En d'autres termes, ce n'est pas parce que la majorité des habitants ou dirigeants fait l'autruche face aux problèmes environnementaux que l'on doit se décourager et ne rien faire...
La simplicité volontaire a des sources chez différentes formes d'ascétisme de l'antiquité, chez les stoïciens, les cyniques, et surtout chez les épicuriens. En effet, Épicure procède à une critique approfondie des besoins humains. Sa pensée, ainsi que celle des cyniques, nous invite à discerner le nécessaire du superflu, le naturel de l'artificiel. Plus près de nous, les communautés monastiques furent les premières organisations à choisir volontairement la frugalité et à pratiquer l'autosuffisance.
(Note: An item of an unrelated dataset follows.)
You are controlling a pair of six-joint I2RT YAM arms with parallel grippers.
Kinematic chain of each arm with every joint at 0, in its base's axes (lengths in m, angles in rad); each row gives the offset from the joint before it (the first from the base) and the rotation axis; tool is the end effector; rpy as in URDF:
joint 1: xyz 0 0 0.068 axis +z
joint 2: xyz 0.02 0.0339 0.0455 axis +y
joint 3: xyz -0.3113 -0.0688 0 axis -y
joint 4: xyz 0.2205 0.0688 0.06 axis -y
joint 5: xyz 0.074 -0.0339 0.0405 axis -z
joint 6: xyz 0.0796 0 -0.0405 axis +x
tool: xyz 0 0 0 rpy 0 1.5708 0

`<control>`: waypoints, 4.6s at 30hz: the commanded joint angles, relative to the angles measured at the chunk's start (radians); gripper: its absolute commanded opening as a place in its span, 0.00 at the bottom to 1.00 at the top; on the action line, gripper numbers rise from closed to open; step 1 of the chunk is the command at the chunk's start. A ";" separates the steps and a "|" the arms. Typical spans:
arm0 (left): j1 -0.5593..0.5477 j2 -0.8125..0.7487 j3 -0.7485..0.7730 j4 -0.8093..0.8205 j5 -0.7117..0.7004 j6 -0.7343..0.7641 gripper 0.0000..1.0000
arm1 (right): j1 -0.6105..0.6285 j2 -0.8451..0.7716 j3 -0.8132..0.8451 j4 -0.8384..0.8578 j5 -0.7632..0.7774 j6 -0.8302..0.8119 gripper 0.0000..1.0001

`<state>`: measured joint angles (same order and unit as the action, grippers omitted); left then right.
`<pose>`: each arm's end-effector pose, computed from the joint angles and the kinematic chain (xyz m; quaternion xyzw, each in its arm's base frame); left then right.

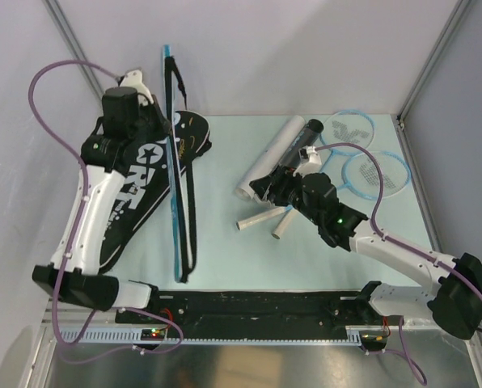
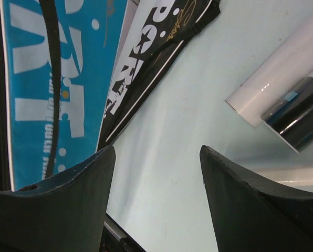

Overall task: Pack up the badminton gear
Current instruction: Open the racket bag at the center of the board, then pick up the racket from the center of the board.

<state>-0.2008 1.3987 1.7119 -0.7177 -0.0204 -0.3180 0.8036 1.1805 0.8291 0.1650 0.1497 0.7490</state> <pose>0.2935 -0.0581 0.4848 -0.0545 0.8329 -0.1330 0.5344 0.2024 0.1928 0.3535 0.0268 0.7687 0.4048 0.4944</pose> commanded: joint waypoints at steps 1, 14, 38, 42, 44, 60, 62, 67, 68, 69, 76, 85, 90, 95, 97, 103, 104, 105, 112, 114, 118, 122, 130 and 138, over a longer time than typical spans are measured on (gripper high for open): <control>-0.009 -0.088 -0.141 0.045 -0.056 -0.088 0.00 | 0.005 -0.042 0.041 -0.034 -0.050 -0.039 0.71; -0.011 -0.026 -0.582 0.245 0.148 -0.252 0.00 | 0.092 0.126 0.042 -0.001 -0.236 0.000 0.68; 0.014 -0.083 -0.651 0.283 0.372 -0.195 0.00 | 0.091 0.331 0.068 0.055 -0.297 0.035 0.66; 0.021 -0.109 -0.666 0.260 0.363 -0.153 0.00 | 0.014 0.235 0.067 -0.095 -0.122 0.019 0.69; 0.021 -0.114 -0.670 0.245 0.370 -0.141 0.00 | -0.029 0.168 0.067 -0.195 0.000 0.042 0.73; 0.021 -0.217 -0.773 0.210 0.395 -0.048 0.00 | -0.465 0.076 -0.036 -0.427 0.133 0.497 0.60; 0.021 -0.230 -0.787 0.209 0.399 -0.034 0.00 | -0.504 0.103 -0.040 -0.396 0.116 0.503 0.59; 0.021 -0.242 -0.809 0.209 0.405 -0.014 0.00 | -0.565 0.176 -0.042 -0.330 0.087 0.511 0.58; 0.021 -0.241 -0.811 0.210 0.408 -0.013 0.00 | -0.571 0.188 -0.042 -0.314 0.085 0.510 0.58; 0.021 -0.239 -0.813 0.209 0.411 -0.012 0.00 | -0.576 0.205 -0.042 -0.295 0.084 0.509 0.57; 0.021 -0.231 -0.812 0.211 0.419 -0.010 0.00 | -0.605 0.306 -0.042 -0.302 0.067 0.588 0.58; 0.021 -0.226 -0.806 0.210 0.406 -0.010 0.00 | -0.622 0.418 -0.042 -0.209 0.059 0.598 0.55; 0.021 -0.219 -0.797 0.211 0.402 -0.014 0.00 | -0.634 0.472 -0.042 -0.181 0.062 0.592 0.52; 0.021 -0.218 -0.795 0.213 0.399 -0.018 0.00 | -0.640 0.492 -0.041 -0.141 0.072 0.567 0.46; 0.021 -0.218 -0.794 0.213 0.395 -0.019 0.00 | -0.642 0.491 -0.041 -0.129 0.079 0.553 0.37; 0.021 -0.211 -0.761 0.216 0.391 -0.045 0.00 | -0.657 0.455 -0.042 -0.131 0.082 0.509 0.08; 0.021 -0.211 -0.757 0.216 0.384 -0.049 0.00 | -0.658 0.443 -0.042 -0.138 0.089 0.495 0.04; 0.021 -0.210 -0.753 0.216 0.380 -0.054 0.00 | -0.658 0.423 -0.042 -0.148 0.099 0.483 0.02; 0.021 -0.201 -0.722 0.217 0.349 -0.076 0.00 | -0.659 0.218 -0.045 -0.216 0.162 0.348 0.00; 0.021 -0.192 -0.707 0.217 0.347 -0.078 0.00 | -0.659 0.150 -0.044 -0.235 0.172 0.298 0.00; 0.021 -0.166 -0.678 0.217 0.345 -0.080 0.00 | -0.659 0.039 -0.043 -0.249 0.125 0.171 0.00; 0.021 -0.150 -0.653 0.216 0.339 -0.058 0.00 | -0.659 -0.038 -0.016 -0.291 0.019 0.024 0.00; 0.021 -0.130 -0.644 0.218 0.350 -0.014 0.00 | -0.647 -0.102 0.128 -0.492 -0.250 -0.175 0.00; 0.021 -0.139 -0.648 0.246 0.381 -0.010 0.00 | -0.361 -0.102 0.155 -0.588 -0.238 -0.212 0.00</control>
<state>-0.1825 1.2755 1.0233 -0.5327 0.3271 -0.3511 0.2863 1.0935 0.9432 -0.3698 -0.0723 0.5800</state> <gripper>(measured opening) 0.008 0.048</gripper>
La décroissance soutenable, moteur d'une société responsable
Le mouvement de la décroissance fait partie de ces mouvements qui invitent à ralentir le rythme à tous les niveaux. Il ne s'agit pas d'une décroissance du développement humain, mais une décroissance de la consommation et de la production. L'objectif, là encore, reste l'amélioration de la qualité de vie à travers la promotion d'une société durable. Ceux qui s'en réclament sont souvent nommés "objecteurs de croissance", pour marquer le fait qu'ils sont en porte-à-faux avec le dogme de la croissance qui est le fil rouge des politiques au pouvoir tant à droite qu'à gauche, puisque même les socialistes au pouvoir ne proposent que des programmes de croissance, tout en distinguant simplement les méthodes pour assurer cette croissance. Consommer moins ne signifie pas se serrer totalement la ceinture mais organiser l'usage des ressources de manière appropriée.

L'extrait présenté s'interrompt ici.